Madness and Modernism

Today I have been thinking about madness and representation. There’s a nice light topic for a Tuesday lunchtime.

Still researching for the paper I mentioned in an earlier post, I was reading K. Valentine’s essay: ‘Mad and Modern : A Reading of Emily Holmes Coleman and Antonia White’ (here).

The essay seeks to present a reading of texts by women identified as ‘mad’ that avoids teleological theories (such as ‘writing drives people mad’ or ‘being mad helps people write’). It argues (with Russ and Felski), that a novel is no less ‘novelistic’ just because it includes autobiographical elements, and that the assumption that writing by women is less artful, stylistically ambitious or self-concious than writing by men is unfounded and limiting. It’s fascinating, I read a quote by Jeanette Winterson a while back which said (roughly) that if a male writer includes autobiographical elements, his text is identified as fragmentary, postmodern etc, whereas when a woman does the same, her text is consigned to the autobiography shelf and implicitly discredited.

At the same time as musing on all the above, I was engaged in a lively debate about the new Faber & Faber 50th anniversary edition of Sylvia Plath’s The Bell Jar.

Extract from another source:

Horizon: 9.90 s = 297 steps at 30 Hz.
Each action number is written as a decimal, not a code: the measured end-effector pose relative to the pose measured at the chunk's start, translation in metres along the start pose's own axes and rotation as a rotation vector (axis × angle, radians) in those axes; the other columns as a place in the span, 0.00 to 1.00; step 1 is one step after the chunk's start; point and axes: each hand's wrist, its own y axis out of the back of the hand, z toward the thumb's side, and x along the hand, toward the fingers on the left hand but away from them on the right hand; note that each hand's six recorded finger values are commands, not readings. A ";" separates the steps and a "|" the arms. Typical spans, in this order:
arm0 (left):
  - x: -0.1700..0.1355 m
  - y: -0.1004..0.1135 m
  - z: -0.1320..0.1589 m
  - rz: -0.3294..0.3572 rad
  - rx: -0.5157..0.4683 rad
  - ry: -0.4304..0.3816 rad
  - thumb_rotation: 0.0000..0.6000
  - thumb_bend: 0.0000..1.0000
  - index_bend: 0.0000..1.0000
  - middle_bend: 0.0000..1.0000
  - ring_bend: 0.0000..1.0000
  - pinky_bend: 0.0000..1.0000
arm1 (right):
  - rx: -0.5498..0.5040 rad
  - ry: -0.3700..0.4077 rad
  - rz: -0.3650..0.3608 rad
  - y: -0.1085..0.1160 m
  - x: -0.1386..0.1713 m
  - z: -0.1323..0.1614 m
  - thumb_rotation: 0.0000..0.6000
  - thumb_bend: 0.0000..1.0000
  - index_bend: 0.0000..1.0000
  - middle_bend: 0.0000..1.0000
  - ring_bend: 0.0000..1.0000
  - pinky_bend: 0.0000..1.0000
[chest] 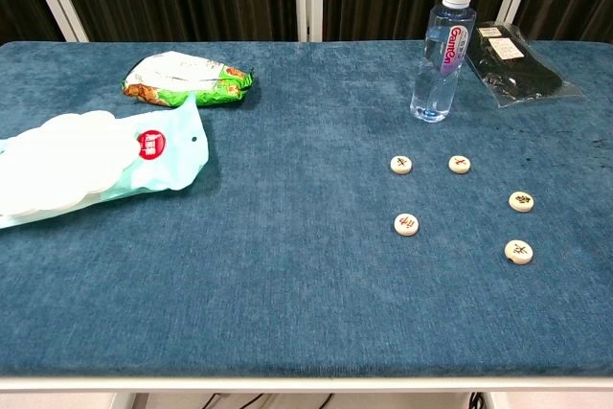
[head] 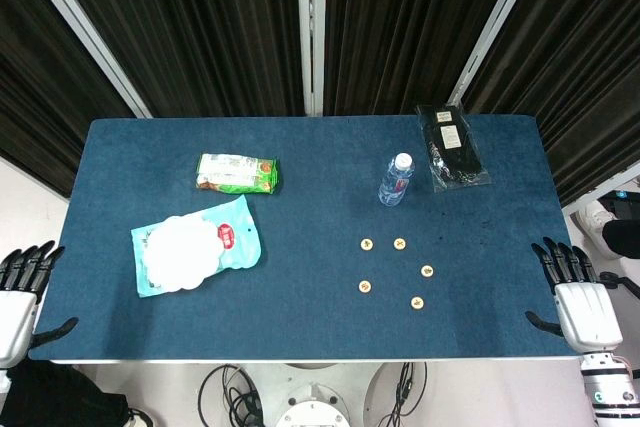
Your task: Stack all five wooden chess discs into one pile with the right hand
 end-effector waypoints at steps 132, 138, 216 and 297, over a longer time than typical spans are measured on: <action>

The Independant reports it like this:

http://www.independent.co.uk/arts-entertainment/books/news/50th-anniversary-edition-of-the-bell-jar-sparks-anger-for-repackaging-it-as-chick-lit-8477810.html

I recoiled a bit at the illustration and the influence. I understand the powder compact as symbol for concealed identity and distortion, but the bright red colouring, the ‘Judy Blume’-esque typeface, the lipstick… all of these don’t sit well with me when I think of a text that (admittedly I haven’t read for a few years, but) speaks to me of disintegration and distress.

I should really get back to my exploration of madness in the FDS, but I’m always up for a brief glance at the big picture, to see how these issues play out in literature as a whole…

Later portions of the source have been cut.